* [What this task involves]:
The records under this task must be duplicated exactly.

* [Task data]:
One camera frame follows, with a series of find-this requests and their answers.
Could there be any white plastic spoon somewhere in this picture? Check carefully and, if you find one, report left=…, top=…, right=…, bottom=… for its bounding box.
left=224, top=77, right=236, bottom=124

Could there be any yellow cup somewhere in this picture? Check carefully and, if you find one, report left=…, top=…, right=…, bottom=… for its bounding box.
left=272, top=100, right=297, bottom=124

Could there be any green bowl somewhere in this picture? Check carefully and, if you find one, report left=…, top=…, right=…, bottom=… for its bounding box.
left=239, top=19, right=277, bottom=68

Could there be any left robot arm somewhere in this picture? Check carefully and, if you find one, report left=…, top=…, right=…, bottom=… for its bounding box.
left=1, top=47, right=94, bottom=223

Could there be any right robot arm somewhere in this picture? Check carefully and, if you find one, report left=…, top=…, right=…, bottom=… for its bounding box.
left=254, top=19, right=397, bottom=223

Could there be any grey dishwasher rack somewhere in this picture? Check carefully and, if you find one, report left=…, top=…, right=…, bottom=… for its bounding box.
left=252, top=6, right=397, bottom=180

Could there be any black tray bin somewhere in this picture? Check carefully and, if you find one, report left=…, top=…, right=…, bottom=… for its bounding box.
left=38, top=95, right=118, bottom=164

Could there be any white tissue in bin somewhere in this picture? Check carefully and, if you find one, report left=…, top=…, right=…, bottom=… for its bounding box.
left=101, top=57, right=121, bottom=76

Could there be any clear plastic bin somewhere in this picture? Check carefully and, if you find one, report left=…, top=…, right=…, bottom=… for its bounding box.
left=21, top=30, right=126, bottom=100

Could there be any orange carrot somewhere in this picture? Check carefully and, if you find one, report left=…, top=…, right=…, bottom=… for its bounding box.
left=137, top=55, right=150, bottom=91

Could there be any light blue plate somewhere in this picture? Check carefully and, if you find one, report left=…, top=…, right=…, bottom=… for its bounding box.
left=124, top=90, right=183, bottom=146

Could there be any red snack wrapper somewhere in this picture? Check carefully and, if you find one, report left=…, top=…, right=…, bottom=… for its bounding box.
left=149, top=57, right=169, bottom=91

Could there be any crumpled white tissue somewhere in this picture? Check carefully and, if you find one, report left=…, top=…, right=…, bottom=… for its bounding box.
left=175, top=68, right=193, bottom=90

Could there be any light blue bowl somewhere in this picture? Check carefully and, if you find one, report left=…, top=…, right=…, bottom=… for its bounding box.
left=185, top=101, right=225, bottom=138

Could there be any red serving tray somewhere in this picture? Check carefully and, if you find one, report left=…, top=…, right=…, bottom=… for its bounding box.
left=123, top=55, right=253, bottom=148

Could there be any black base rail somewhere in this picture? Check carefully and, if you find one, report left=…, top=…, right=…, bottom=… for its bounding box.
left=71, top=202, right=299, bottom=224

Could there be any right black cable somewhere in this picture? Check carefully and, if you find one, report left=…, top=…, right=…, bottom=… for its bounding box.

* [Answer]:
One camera frame follows, with a series of find-this requests and their answers.
Could there be any white plastic spoon somewhere in this picture? Check carefully and, if you find one, report left=…, top=…, right=…, bottom=… for its bounding box.
left=224, top=77, right=236, bottom=124

Could there be any yellow cup somewhere in this picture? Check carefully and, if you find one, report left=…, top=…, right=…, bottom=… for its bounding box.
left=272, top=100, right=297, bottom=124

Could there be any green bowl somewhere in this picture? Check carefully and, if you find one, report left=…, top=…, right=…, bottom=… for its bounding box.
left=239, top=19, right=277, bottom=68

Could there be any left robot arm somewhere in this picture? Check carefully and, if you find one, report left=…, top=…, right=…, bottom=… for its bounding box.
left=1, top=47, right=94, bottom=223

Could there be any right robot arm somewhere in this picture? Check carefully and, if you find one, report left=…, top=…, right=…, bottom=… for its bounding box.
left=254, top=19, right=397, bottom=223

Could there be any grey dishwasher rack somewhere in this picture? Check carefully and, if you find one, report left=…, top=…, right=…, bottom=… for its bounding box.
left=252, top=6, right=397, bottom=180

Could there be any black tray bin somewhere in this picture? Check carefully and, if you find one, report left=…, top=…, right=…, bottom=… for its bounding box.
left=38, top=95, right=118, bottom=164

Could there be any white tissue in bin somewhere in this picture? Check carefully and, if you find one, report left=…, top=…, right=…, bottom=… for its bounding box.
left=101, top=57, right=121, bottom=76

Could there be any clear plastic bin somewhere in this picture? Check carefully and, if you find one, report left=…, top=…, right=…, bottom=… for its bounding box.
left=21, top=30, right=126, bottom=100

Could there be any orange carrot somewhere in this picture? Check carefully and, if you find one, report left=…, top=…, right=…, bottom=… for its bounding box.
left=137, top=55, right=150, bottom=91

Could there be any light blue plate somewhere in this picture? Check carefully and, if you find one, report left=…, top=…, right=…, bottom=… for its bounding box.
left=124, top=90, right=183, bottom=146

Could there be any red snack wrapper somewhere in this picture? Check carefully and, if you find one, report left=…, top=…, right=…, bottom=… for its bounding box.
left=149, top=57, right=169, bottom=91

Could there be any crumpled white tissue somewhere in this picture? Check carefully and, if you find one, report left=…, top=…, right=…, bottom=… for its bounding box.
left=175, top=68, right=193, bottom=90

Could there be any light blue bowl somewhere in this picture? Check carefully and, if you find one, report left=…, top=…, right=…, bottom=… for its bounding box.
left=185, top=101, right=225, bottom=138

Could there be any red serving tray somewhere in this picture? Check carefully and, if you find one, report left=…, top=…, right=…, bottom=… for its bounding box.
left=123, top=55, right=253, bottom=148

Could there be any black base rail somewhere in this picture? Check carefully and, if you find one, report left=…, top=…, right=…, bottom=… for its bounding box.
left=71, top=202, right=299, bottom=224

Could there be any right black cable somewhere in this picture? Check carefully and, if you find one, report left=…, top=…, right=…, bottom=… for its bounding box.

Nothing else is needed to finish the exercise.